Exercise description> In the material below, count the lines with the word "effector" and state that number only.

____________________

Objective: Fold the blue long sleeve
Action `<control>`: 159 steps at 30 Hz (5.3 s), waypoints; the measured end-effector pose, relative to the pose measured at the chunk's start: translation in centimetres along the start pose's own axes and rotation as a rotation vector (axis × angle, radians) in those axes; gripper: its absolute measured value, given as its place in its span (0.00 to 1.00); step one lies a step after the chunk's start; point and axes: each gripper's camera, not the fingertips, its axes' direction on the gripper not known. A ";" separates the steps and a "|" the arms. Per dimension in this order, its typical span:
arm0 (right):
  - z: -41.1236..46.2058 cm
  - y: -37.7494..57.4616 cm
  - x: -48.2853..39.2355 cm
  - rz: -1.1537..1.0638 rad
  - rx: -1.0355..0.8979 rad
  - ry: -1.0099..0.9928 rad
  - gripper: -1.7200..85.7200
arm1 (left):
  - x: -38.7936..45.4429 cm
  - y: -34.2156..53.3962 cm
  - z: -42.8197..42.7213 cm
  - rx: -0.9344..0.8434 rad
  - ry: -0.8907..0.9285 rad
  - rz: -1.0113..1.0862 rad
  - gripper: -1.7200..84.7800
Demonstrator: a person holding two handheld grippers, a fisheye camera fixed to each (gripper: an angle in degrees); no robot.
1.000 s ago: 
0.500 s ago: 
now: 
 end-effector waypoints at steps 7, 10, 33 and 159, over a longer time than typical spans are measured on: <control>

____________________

Exercise response> 2